Back at full health, Vallie-Flagg will see his journey towards the lightweight belt kick off against undefeated Brazilian Elias Silverio at UFC Fight Night 35 on Jan. 15 in Duluth, Ga.

“He’s a tough kid, 9-0,” said Vallie-Flagg of his opponent. “[He was the] Jungle Fights champion. He’s similar to me in that he likes to come forward and bang. I see some things that I think I can expose.”

Although Silverio is hardly as well-known as Edwards or Cavalcante to most MMA fans, Vallie-Flagg is not underestimating the Brazilian.
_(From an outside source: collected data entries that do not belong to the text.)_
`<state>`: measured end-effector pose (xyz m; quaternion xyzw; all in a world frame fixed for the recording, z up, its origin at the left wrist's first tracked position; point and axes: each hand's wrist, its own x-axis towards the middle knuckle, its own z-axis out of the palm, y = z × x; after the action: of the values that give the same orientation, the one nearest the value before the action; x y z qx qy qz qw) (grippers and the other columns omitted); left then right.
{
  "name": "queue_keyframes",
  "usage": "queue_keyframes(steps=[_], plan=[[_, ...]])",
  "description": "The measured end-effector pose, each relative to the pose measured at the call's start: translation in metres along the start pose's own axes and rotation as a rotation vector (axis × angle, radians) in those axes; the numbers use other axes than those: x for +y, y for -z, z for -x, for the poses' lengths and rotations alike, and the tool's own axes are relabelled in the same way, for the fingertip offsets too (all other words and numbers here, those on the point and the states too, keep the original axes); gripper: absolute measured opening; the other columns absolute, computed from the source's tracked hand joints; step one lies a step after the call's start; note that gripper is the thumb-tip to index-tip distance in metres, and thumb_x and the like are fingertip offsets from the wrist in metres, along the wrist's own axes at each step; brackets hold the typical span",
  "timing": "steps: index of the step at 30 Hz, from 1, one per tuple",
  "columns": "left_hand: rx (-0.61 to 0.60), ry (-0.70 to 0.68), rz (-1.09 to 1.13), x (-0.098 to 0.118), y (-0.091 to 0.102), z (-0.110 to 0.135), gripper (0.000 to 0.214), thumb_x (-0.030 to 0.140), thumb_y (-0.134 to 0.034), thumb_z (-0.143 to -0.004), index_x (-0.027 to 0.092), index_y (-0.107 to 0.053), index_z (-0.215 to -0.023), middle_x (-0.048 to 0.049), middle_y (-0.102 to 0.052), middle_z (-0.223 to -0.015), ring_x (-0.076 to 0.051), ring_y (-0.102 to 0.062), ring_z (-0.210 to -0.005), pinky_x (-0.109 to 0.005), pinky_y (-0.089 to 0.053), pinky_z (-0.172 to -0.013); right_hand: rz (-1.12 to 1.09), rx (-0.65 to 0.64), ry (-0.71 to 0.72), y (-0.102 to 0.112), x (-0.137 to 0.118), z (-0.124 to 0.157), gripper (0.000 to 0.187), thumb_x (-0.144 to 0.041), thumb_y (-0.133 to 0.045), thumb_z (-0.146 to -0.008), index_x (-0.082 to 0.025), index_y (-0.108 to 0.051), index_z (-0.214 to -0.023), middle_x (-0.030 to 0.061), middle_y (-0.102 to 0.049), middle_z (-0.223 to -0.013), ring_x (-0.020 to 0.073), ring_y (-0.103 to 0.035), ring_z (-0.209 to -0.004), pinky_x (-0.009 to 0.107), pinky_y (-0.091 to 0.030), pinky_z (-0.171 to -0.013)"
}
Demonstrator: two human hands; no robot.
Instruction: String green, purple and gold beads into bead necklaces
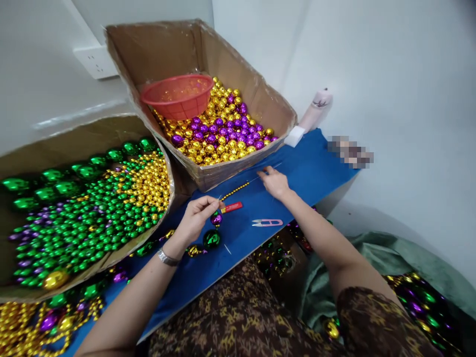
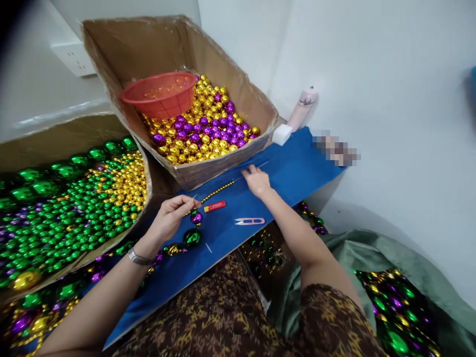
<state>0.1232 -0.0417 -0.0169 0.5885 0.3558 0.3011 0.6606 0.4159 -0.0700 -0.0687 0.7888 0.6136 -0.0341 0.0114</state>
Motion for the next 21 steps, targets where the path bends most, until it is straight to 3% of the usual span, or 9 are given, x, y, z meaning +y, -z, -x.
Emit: queue_keyframes(steps=[5, 9, 12, 16, 21], plan=[[0.011, 0.079, 0.135, 0.009, -0.004, 0.001, 0.031, 0.043, -0.077, -0.073, 0.014, -0.071, -0.080, -0.0058, -0.071, -0.071, -0.015, -0.064, -0.068, -0.027, -0.049, -0.071, -0.013, -0.057, 0.103, -0.005, -0.014, -0.020, 0.032, -0.022, -0.036, -0.097, -0.020, -0.062, -0.114, 0.0127, -0.053, -0.132, 0.0241, -0.057, -0.107, 0.031, -0.046, -0.078], [0.062, 0.134, 0.264, 0.011, 0.002, -0.001, 0.031, 0.042, -0.078, -0.071, 0.014, -0.069, -0.080, -0.0035, -0.068, -0.067, -0.014, -0.064, -0.063, -0.025, -0.050, -0.066, -0.072, -0.070, 0.124, 0.007, -0.010, -0.018, 0.028, -0.027, -0.039, -0.097, -0.017, -0.061, -0.110, 0.0123, -0.066, -0.111, 0.0197, -0.064, -0.087, 0.026, -0.043, -0.069], [0.082, 0.138, 0.296, 0.014, 0.007, -0.003, 0.028, 0.039, -0.077, -0.073, 0.014, -0.068, -0.081, 0.0007, -0.061, -0.061, -0.009, -0.056, -0.054, -0.024, -0.049, -0.063, -0.133, -0.064, 0.185, 0.029, -0.007, -0.006, 0.024, -0.030, -0.041, -0.097, -0.019, -0.062, -0.103, 0.0061, -0.070, -0.092, 0.0168, -0.064, -0.078, 0.024, -0.040, -0.066], [0.108, 0.124, 0.240, 0.021, 0.009, -0.006, 0.025, 0.039, -0.073, -0.076, 0.016, -0.068, -0.084, 0.0072, -0.045, -0.048, -0.005, -0.038, -0.043, -0.022, -0.048, -0.059, -0.186, 0.019, 0.331, 0.065, -0.010, 0.020, 0.019, -0.029, -0.046, -0.094, -0.021, -0.062, -0.094, 0.0043, -0.068, -0.092, 0.0152, -0.061, -0.076, 0.024, -0.035, -0.062], [0.107, 0.105, 0.188, 0.028, 0.010, -0.009, 0.028, 0.041, -0.075, -0.073, 0.015, -0.068, -0.081, 0.0037, -0.052, -0.057, -0.005, -0.039, -0.047, -0.022, -0.044, -0.056, -0.227, 0.133, 0.623, 0.109, -0.033, 0.052, 0.025, -0.030, -0.041, -0.098, -0.018, -0.061, -0.093, 0.0048, -0.062, -0.085, 0.0131, -0.052, -0.067, 0.025, -0.031, -0.057]])
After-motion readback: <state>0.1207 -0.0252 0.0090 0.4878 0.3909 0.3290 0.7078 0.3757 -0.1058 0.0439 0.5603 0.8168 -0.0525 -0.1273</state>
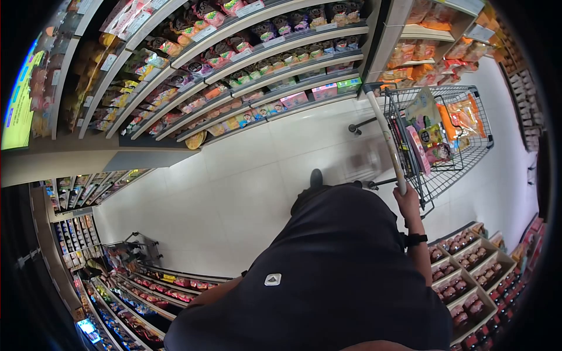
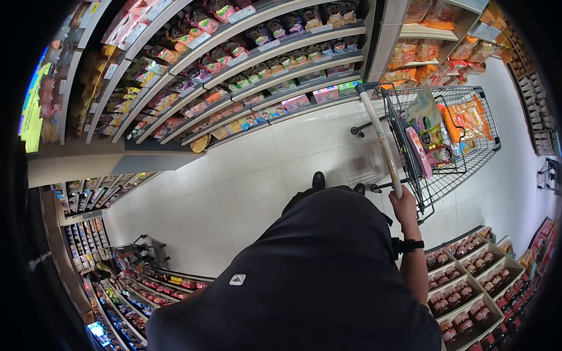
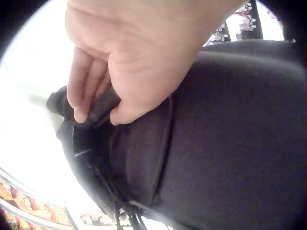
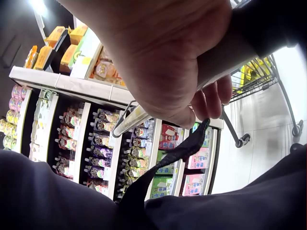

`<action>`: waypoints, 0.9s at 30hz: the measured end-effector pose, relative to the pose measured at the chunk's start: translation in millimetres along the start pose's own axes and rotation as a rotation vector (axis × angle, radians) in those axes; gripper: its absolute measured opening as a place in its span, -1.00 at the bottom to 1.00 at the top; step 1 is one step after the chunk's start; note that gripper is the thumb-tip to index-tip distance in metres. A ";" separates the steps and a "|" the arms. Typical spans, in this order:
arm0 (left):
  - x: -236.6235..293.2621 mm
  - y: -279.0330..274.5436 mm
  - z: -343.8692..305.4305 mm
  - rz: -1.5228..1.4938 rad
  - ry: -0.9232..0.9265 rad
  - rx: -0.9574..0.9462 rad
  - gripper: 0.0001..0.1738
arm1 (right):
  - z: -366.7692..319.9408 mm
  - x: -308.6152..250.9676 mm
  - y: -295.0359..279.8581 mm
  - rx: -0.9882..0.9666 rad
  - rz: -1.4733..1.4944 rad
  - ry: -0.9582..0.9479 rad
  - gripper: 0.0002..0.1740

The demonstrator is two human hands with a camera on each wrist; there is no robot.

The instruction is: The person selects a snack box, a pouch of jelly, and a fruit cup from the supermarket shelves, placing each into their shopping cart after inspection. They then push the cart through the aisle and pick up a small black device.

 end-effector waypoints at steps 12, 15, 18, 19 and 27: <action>132.8 -94.4 24.4 -0.213 0.235 0.311 -0.54 | 3.8 6.1 -1.2 -0.062 -0.150 0.004 -0.54; 216.7 -75.9 52.0 -0.116 0.494 0.361 -0.51 | -7.8 -35.7 -27.2 0.038 -0.334 -0.137 -0.24; 279.5 -39.3 80.2 0.026 0.782 0.359 -0.50 | -15.0 -112.2 -69.9 0.202 -0.233 -0.287 -0.18; 298.9 -25.4 84.1 0.072 0.856 0.363 -0.50 | -22.5 -147.3 -86.1 0.263 -0.165 -0.398 -0.18; 364.0 22.3 63.4 0.383 1.115 0.477 -0.53 | -48.2 -264.0 -108.2 0.301 -0.112 -0.948 -0.13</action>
Point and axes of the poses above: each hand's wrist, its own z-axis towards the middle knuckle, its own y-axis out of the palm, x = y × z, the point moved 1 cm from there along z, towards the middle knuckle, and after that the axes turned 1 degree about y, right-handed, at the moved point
“That’s the thing that’s hard. You go from fighting two veterans that have been around to now this hungry, up-and-coming kid who wants to shine in the UFC. Is it a step down? Not so much,” declared Vallie-Flagg. “He’s just as dangerous as anybody else. To me, he’s more dangerous than the guy who’s been around the block a few times.”

Fueling Vallie-Flagg’s motivation for this fight is something completely unrelated to the sport, and perhaps his biggest challenge of the last year: his father’s battle with cancer. While his recovery has gone well, it helped put things into perspective for Vallie-Flagg.

“My dad is a huge inspiration for me,” he revealed. “If he can go back and battle cancer and then go back to work, I have no excuse not to go out there and work hard and give my best performance. If somebody can go through cancer, I have no reason to piss and moan about anything, especially since I get to do what I love. It’s going to be a huge factor in this fight.”

If Vallie-Flagg can perform up to his own expectations on Jan. 15, he’ll be back in the mix at 155 pounds…and hopefully 2014 will be a much smoother ride for the fighter and his family.